C'est justement ce dernier que défend la candidate à la primaire écologiste Michèle Rivasi. En ce sens, l'eurodéputée a donné ce mardi 11 une conférence de presse au cours de laquelle elle a dénoncé l'influence des lobbies pour faire capoter le code 5C. Selon elle, tout est déjà joué d'avance, tout est biaisé. Pour rappel, le code 5 couleurs, issu des travaux du professeur Serge Hercberg, épidémiologiste à l’INSERM, a été soutenu à ses débuts par le ministère de la Santé. Seulement voilà: les industriels de l'agroalimentaire et certains distributeurs, soutenus par Stéphane Le Foll, ont clairement affirmé leur désaccord, jugeant la couleur rouge trop "stigmatisante". Ils ont alors proposé leurs propres logos, poussant à expérimenter "grandeur nature" quatre systèmes d'étiquetage.  

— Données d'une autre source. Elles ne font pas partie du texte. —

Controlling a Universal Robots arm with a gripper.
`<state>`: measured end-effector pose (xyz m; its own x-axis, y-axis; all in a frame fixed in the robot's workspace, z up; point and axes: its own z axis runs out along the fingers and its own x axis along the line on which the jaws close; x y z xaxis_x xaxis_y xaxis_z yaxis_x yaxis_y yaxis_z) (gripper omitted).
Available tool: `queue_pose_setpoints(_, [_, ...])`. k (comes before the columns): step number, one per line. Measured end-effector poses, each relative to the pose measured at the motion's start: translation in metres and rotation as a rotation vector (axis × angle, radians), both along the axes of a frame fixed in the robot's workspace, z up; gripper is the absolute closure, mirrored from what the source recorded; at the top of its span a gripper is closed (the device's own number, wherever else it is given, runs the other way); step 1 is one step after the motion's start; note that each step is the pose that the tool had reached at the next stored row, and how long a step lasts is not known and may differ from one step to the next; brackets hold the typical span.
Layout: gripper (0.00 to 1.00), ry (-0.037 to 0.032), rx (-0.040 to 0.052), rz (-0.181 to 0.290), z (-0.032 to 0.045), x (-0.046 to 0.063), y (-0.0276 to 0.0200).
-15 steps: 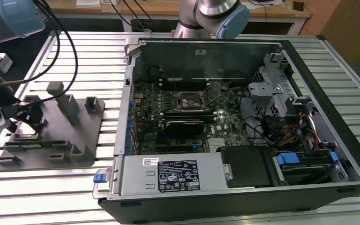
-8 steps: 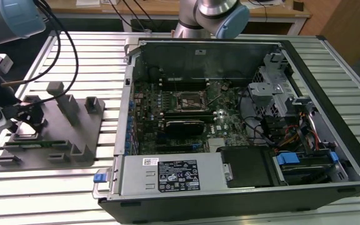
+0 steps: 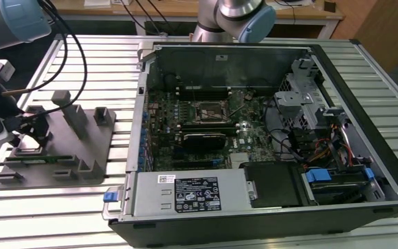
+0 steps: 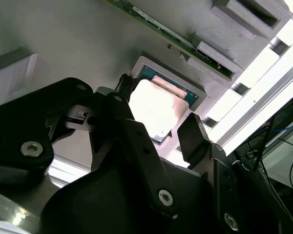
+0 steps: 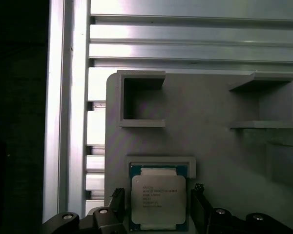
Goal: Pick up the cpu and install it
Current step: 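Pick up the cpu and move it towards the insertion slot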
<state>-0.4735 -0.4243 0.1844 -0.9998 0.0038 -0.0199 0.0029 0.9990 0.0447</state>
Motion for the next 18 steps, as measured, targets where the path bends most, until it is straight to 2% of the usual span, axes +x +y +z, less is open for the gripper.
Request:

Ainsi, à l'issue des dix semaines de test, un logo sera sélectionné. Il sera toutefois facultatif, le règlement européen ne permettant pas de le rendre obligatoire. Mais certains dénoncent depuis plusieurs semaines le manque d'impartialité du comité mis en place pour évaluer les quatre systèmes. C'est notamment le cas de Michèle Rivasi qui estime que "le comité de pilotage et le comité scientifique qui supervisent l’étude en conditions réelles sont truffés de conflits d’intérêts". De ce fait, ils choisiront, selon elle, l'un des systèmes qui leur semble le plus avantageux: le "Nutri Repère" ou le "SENS".

Concrètement, c'est Benoît Vallet, le directeur général de la santé qui préside le comité de pilotage. Il partage le fauteuil avec Christian Babusiaux, qui est depuis avril 2015 président du Fonds français pour l’alimentation et la santé (FFAS), une organisation financée par l’industrie agroalimentaire. Parmi les autres membres du comité, on retrouve également des représentants de la grande distribution et des industriels de l’agroalimentaire. De plus, six des membres du comité scientifique ont récemment démissionné, apportant la preuve à Michèle Rivasi qu'il y avait bel et bien des conflits d'intérêts dans le groupe. Selon elle, ces derniers "subissent depuis des pressions", raison pour laquelle ils ne veulent pas s'afficher devant les médias.

Pour tenter d'inverser la tendance et de convaincre le gouvernement d'adopter le code 5C, la candidate à la primaire écologiste a déposé ce mardi une pétition en faveur du "Nutri-score" au ministère de la Santé. Lancée en janvier dernier par Eric Delannoy, le vice-président de Nous Citoyens, elle a déjà recueilli près de 235.000 signatures. Pour Michèle Rivasi, il est impératif de réaliser "une étude indépendante" et "d'arrêter cette mascarade". Sa crainte: qu'il n'y ait "aucune garantie de l'indépendance et de la transparence de l'expertise". 

Les quatres étiquetages nutritionnels actuellement testés: le "Nutri-score", ou code "5 couleurs" (en haut à gauche), le "Nutri Couleurs" (h. à dr.), le "Nutri Repère" (en bas à g.) et le "SENS" (b. à dr.).